KRisenkampf seems to have a new motto: the more, the merrier. Chancellor Olaf Scholz proudly called it “double boom” last week when he presented the new program against high energy prices. Up to 200 billion euros are available – in new debt. Finance Minister can do that Christian Lindner promise for so long that the debt brake will be adhered to again next year – this year he is borrowing a huge sum of money for the time being.
But now debt has become fashionable. In Great Britain, the new finance minister has announced a tax cut that will also increase the national deficit by a total of almost 200 billion euros over the next five years. In Italy, on the other hand, the new head of government is committed to a balanced budget, but has nevertheless announced tax cuts that have not yet been financed.
In the end, the German state will probably not spend the full 200 billion. But the new rescue package is not the first debt program this year either: the traffic light coalition put 100 billion euros into a fund for the armed forces60 billion euros in an energy and climate fund, and the previous government had already started in the Corona times.
Debt rhetoric succeeds – at the wrong time?
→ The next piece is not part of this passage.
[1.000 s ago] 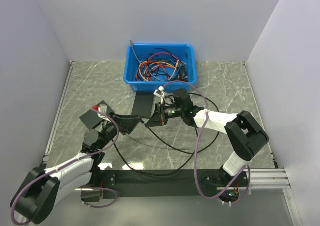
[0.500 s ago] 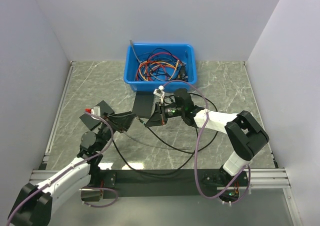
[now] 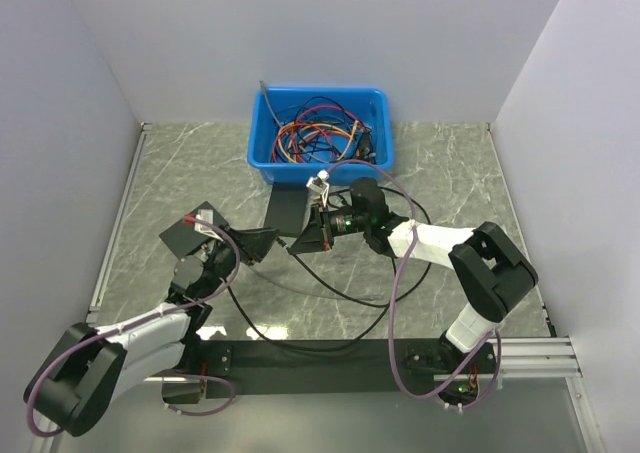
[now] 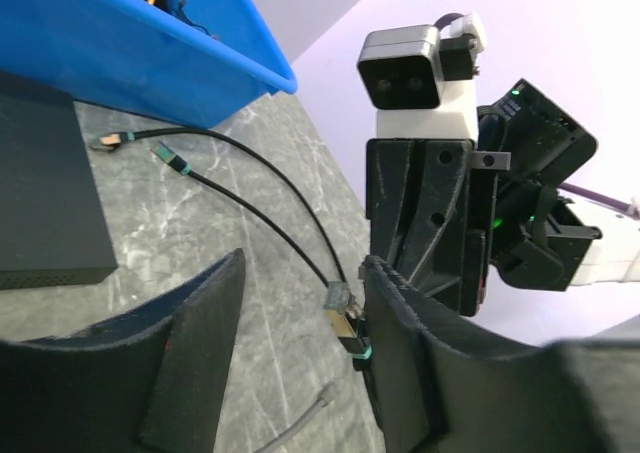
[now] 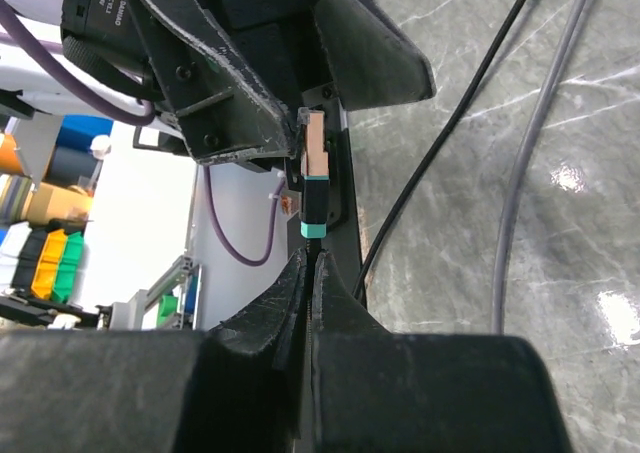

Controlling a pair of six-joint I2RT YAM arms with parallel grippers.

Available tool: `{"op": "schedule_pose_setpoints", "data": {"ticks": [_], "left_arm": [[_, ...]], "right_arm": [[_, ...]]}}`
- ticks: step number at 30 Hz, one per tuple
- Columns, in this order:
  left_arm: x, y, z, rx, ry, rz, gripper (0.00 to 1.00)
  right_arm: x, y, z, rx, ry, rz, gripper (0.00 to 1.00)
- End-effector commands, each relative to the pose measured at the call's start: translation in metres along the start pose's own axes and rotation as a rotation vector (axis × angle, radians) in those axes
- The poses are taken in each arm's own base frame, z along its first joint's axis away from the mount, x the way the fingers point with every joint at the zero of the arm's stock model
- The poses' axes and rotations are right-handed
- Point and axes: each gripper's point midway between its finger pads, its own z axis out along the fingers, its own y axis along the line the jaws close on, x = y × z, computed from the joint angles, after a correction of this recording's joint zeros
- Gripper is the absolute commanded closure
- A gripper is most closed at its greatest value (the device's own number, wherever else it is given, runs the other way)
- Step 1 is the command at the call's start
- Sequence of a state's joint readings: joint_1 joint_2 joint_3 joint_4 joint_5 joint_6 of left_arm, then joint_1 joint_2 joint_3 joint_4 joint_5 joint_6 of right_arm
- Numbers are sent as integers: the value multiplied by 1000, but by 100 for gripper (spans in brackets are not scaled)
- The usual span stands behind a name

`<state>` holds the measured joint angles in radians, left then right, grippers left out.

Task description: Insert the plug into the switch port

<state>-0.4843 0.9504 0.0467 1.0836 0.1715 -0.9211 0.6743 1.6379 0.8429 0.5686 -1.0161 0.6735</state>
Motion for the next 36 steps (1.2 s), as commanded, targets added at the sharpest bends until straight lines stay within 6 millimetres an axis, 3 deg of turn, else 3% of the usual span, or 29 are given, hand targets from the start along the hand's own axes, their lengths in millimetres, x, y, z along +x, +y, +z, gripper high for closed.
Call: {"op": "schedule_pose_setpoints", "data": {"ticks": [1,7,8,11,14,16,18,19,21,24,29,31,32,36], "left_arm": [[7,-13,-5,74,19,-12,47],[13,-17,-1,86,38,-28,73],[13,-17,-1,85,39,-30,85],[12,-19,0,83,34,-31,99],[10,-10,2,21,27,-36,99],[17,14,5,-122,71,-47,99],[11,24,5,-194,47,-41,99],[14,31,3,-234,61,-40,99],[11,32,1,-245,52,-41,99],[12,32,-2,-258,59,-46,99],[12,32,-3,-278,73,-51,99],[12,32,-2,-294,87,-54,99],[13,33,-2,-302,93,-57,99],[12,33,0,-324,109,-57,99]], "right_arm": [[-4,15,1,-49,-8,-53,100],[-3,10,2,-47,-9,-36,100],[-3,11,3,-48,-9,-41,100],[-3,6,3,-30,-11,-45,100],[-6,-4,3,36,-24,-61,100],[-10,-16,2,130,-47,-58,100],[-10,-21,-1,209,-52,-93,80],[-16,-28,-3,268,-77,-129,57],[-15,-27,-6,316,-85,-153,39],[-20,-27,-9,374,-114,-190,30],[-28,-21,-16,545,-159,-302,28],[-25,-5,-5,575,-142,-402,33],[-31,-6,-9,641,-158,-425,35],[-25,-7,1,714,-114,-472,40]]}}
The rhetoric of the past few years has been successful. The state budget was solid, the country’s debt was falling, interest rates were close to zero or even below, and inflation was rather too low. In such a situation, it was no wonder that many people called for debt: the state should rather finance its spending through loans, perhaps put the money into investments. But now the situation is different. Inflation has risen to ten percent, interest rates are already rising noticeably again. Is such a loan the right step now?
This much is certain: the federal government’s spending program cannot be lifted with taxes. The traffic light coalition has approved a total of 360 billion euros in debt for funds that run alongside the normal budget. Add to that the already inflated regular state spending – that’s more than double the spending from the years before Corona. In other words: 360 billion, to cover that this year, the state would have to double the entire wage and income tax.
Or to put it another way: if the revenue were to be collected via wealth tax, every German would have to pay five percent – with no exception for grandma’s little house. Alternatively, the state would have to completely expropriate the 17 richest Germans, list their companies on the stock exchange and sell their shares – and then the question would remain as to who should buy all this.
With debt, on the other hand, everything seems easier at first. Even after all the Corona aid, Germany’s debt level is currently at a tolerable 70 percent of economic output. The 360 billion euros are almost exactly ten percent of German economic output and will be brought in over several years. However, the ten percent inflation is not only a concern: it also helps to put the old mountain of debt into perspective. It hardly seems to matter that the state has to pay two or three percent interest again.